Луис не слышал историю о Сэме Лихтмане, и она не слишком впечатлила его, судя по реакции. Так же, без комментариев, он слушал меня, когда я перечислял события прошедших двух дней, кульминацией которых явилось появление двух монахов и столкновение с Брайтуэллом на дороге. Когда я упомянул жирного человека и его слова, смысл которых разъяснил мне Рейд, что-то изменилось в поведении Луиса. Он как-то даже отстранился от меня, глубже ушел в себя и стал избегать смотреть мне в глаза.
— И ты думаешь, это тот самый тип, который следил за нами, когда мы брали Джи-Мэка? — заинтересовался Эйнджел.

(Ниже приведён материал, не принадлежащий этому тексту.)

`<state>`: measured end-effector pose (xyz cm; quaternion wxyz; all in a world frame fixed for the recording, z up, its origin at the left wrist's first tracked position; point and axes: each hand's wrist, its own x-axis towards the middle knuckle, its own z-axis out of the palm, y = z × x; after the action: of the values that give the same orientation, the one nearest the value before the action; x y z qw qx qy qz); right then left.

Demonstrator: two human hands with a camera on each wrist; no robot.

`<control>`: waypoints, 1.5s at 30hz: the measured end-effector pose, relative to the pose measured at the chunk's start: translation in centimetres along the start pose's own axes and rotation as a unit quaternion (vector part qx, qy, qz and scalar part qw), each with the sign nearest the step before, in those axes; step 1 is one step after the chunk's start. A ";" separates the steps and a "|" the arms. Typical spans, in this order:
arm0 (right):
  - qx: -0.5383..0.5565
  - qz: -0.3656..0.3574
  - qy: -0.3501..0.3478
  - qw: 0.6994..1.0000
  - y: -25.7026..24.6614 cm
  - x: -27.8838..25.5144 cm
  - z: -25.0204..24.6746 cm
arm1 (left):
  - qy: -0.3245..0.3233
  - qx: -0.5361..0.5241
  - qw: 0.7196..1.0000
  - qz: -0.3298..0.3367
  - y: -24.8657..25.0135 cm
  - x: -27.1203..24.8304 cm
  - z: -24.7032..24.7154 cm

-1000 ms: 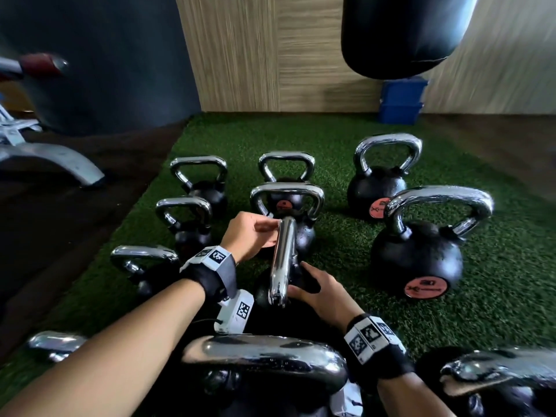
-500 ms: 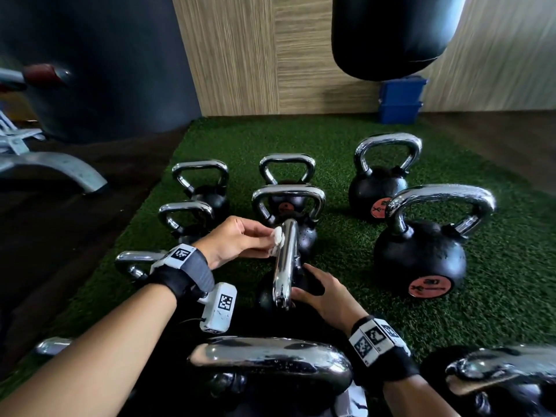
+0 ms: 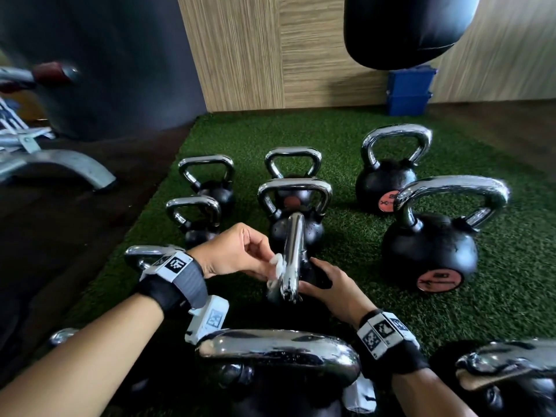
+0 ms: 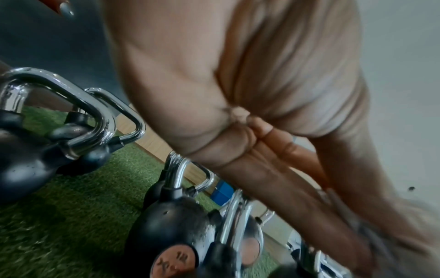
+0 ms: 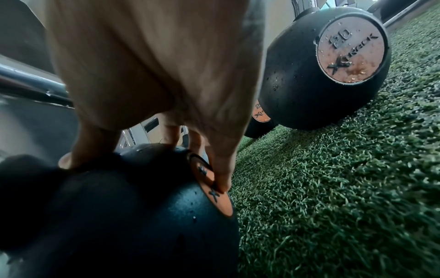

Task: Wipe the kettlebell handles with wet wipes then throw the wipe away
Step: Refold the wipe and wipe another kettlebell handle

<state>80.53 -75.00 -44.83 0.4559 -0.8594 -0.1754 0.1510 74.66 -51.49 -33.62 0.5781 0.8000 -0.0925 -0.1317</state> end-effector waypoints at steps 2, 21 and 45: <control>0.003 0.001 0.000 1.000 0.1 -0.1 0.0 | -0.024 0.037 0.999 -0.001 -0.5 -0.5 0.6; 0.006 -0.014 0.020 1.000 0.2 -0.1 0.4 | 0.128 0.180 0.975 0.034 -4.2 -2.9 4.3; 0.111 -0.300 0.158 0.934 -12.6 -1.9 -6.8 | 0.178 -0.064 0.980 0.054 6.4 1.7 -0.1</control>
<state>79.57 -74.18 -30.42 0.5941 -0.7236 -0.3330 -0.1120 76.35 -53.98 -27.69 0.6417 0.7656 -0.0228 0.0387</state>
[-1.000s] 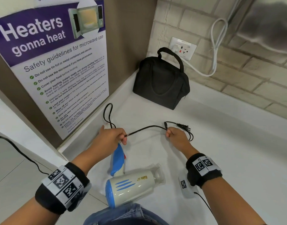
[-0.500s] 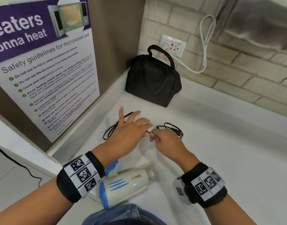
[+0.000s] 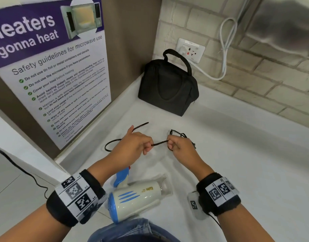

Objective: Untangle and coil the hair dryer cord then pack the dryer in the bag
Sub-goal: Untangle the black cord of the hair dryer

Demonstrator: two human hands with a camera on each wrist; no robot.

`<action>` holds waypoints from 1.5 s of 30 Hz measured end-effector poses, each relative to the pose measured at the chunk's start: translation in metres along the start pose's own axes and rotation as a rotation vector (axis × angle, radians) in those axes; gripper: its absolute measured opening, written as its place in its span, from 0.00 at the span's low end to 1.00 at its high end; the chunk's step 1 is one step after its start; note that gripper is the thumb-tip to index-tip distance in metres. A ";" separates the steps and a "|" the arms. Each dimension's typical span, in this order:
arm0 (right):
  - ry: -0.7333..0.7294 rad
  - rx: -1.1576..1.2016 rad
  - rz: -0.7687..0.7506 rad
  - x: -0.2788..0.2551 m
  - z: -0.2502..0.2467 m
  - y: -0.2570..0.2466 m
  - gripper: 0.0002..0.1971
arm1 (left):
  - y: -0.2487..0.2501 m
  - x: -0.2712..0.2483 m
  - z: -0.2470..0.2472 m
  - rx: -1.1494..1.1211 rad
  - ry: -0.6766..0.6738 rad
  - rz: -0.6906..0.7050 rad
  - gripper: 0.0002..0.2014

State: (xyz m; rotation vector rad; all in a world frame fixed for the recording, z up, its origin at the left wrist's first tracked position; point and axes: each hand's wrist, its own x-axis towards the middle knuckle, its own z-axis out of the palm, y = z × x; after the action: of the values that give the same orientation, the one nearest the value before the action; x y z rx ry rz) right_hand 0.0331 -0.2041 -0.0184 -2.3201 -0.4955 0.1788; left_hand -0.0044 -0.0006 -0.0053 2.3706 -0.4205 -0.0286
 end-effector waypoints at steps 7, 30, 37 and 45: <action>-0.030 0.053 0.077 0.006 0.002 0.015 0.20 | -0.015 -0.008 -0.011 -0.082 0.023 -0.118 0.14; -0.096 0.006 0.281 0.014 0.007 0.043 0.15 | -0.020 0.006 -0.019 0.405 -0.161 -0.303 0.29; -0.273 0.001 0.219 0.013 -0.024 0.002 0.15 | 0.023 0.032 0.013 0.590 -0.273 -0.103 0.19; -0.473 0.187 0.205 0.007 -0.051 -0.023 0.27 | 0.023 0.028 0.003 0.285 0.024 0.037 0.12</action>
State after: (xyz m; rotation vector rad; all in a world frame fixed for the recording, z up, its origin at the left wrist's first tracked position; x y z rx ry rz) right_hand 0.0461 -0.2195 0.0340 -2.1357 -0.4449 0.8498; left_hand 0.0147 -0.0272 0.0108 2.6392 -0.4838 0.0819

Он почувствовал напряженность, возникшую между Луисом и мной, и, показав глазами в сторону своего любовника, дал мне понять, что нам с ним стоит поговорить обо всем без Луиса немного позже.
— Чувства, которые он пробудил во мне на этот раз, сильно напоминали то состояние в Нью-Йорке, — объяснил я. — Ничего другого я сказать не могу.
— По описанию он напоминает одного из тех, кто искал Серету, — вспомнил Эйнджел. — Октавио не называл его имени, но вряд ли слишком много похожих типов бродит по улицам.
Я подумал о картине в мастерской Клаудии Штерн и фотографиях, которые Рейд и Бартек показывали мне. Мысленно я выстроил их в ряд в хронологическом порядке: от картин до дагерротипов, затем к фотографиям времен нацистов и, наконец, к тому, что видел своими глазами, глядя на этого Брайтуэлла, когда он непонятно каким образом вдруг приблизился ко мне, не сделав при этом ни единого движения в мою сторону, и ногтями расцарапал мне кожу. Каждый раз он старел, его тело приобретало все более уродливую форму, ужасная отвратительная опухоль на его шее становилась больше и заметнее. Нет, на этой земле не может быть много таких людей.
— Итак, что теперь? — вернул меня из размышлений Эйнджел. — Секула слинял с этой планеты, а он-то был нашей лучшей ставкой.